◆ EXERCISE BRIEF
In the records below, find the line that contains "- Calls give" and the line that contains "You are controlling", then retype exactly those two lines and every line between them.

Collected data:
---*---
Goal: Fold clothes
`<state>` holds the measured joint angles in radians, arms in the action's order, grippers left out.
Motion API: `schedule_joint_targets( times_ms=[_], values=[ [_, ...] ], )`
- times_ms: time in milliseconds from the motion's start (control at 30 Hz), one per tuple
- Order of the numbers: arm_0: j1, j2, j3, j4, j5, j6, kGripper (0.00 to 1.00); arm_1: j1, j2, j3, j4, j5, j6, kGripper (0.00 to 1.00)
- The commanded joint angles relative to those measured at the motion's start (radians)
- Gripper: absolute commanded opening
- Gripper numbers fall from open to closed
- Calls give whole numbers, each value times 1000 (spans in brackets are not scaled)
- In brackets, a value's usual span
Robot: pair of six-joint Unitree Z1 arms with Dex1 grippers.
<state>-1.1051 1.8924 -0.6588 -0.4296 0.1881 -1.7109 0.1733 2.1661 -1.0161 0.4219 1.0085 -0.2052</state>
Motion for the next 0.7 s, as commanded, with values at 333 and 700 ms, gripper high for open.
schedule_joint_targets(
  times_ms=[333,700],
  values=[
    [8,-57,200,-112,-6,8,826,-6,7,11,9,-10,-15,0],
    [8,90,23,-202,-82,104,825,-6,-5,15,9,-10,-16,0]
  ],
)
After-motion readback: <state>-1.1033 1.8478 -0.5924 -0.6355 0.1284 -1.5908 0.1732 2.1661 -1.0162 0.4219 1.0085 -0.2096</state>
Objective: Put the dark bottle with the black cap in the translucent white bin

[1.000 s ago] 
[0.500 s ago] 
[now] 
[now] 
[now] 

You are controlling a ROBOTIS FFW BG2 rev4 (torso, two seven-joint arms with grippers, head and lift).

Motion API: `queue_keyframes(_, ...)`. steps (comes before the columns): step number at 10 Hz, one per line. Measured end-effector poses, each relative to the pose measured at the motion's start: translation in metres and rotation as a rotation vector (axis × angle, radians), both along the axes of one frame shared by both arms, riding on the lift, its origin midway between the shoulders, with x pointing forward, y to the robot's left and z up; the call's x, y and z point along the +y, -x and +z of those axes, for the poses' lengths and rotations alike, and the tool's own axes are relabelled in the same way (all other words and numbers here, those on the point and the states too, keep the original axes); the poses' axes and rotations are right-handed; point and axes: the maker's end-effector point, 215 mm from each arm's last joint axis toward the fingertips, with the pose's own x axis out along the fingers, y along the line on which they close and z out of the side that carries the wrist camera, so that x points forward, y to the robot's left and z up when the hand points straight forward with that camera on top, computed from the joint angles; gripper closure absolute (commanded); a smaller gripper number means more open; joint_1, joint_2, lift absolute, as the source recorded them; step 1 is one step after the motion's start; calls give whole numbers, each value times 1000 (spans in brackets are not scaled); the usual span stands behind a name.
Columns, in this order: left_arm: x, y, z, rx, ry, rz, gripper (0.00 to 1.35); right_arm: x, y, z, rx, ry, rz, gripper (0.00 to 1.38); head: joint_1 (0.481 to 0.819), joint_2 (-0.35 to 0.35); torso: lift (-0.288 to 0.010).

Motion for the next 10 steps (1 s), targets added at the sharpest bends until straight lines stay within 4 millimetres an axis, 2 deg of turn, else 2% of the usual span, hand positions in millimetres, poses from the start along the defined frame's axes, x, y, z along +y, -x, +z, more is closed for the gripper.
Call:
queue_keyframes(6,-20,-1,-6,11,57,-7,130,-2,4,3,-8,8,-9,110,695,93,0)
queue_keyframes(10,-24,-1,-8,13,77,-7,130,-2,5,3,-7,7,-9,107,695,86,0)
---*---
◆ ANSWER SECTION
- Calls give whole numbers, each value times 1000 (spans in brackets are not scaled)
- In brackets, a value's usual span
Robot: pair of six-joint Unitree Z1 arms with Dex1 grippers.
<state>-1.1051 1.8924 -0.6588 -0.4296 0.1881 -1.7109 0.1733 2.1661 -1.0161 0.4219 1.0085 -0.2052</state>
Motion for the next 0.7 s, as commanded, with values at 333 and 700 ms, gripper high for open.
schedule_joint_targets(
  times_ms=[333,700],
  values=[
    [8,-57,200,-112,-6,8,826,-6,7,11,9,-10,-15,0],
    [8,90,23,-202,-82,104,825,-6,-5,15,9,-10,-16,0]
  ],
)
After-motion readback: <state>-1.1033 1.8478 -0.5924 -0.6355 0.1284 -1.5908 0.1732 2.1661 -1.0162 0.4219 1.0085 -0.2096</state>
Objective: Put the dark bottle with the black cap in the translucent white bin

[1.000 s ago] 
[0.500 s ago] 
[now] 
[now] 
[now] 

You are controlling a ROBOTIS FFW BG2 rev4 (torso, two seven-joint arms with grippers, head and lift).

Work on this exercise is done.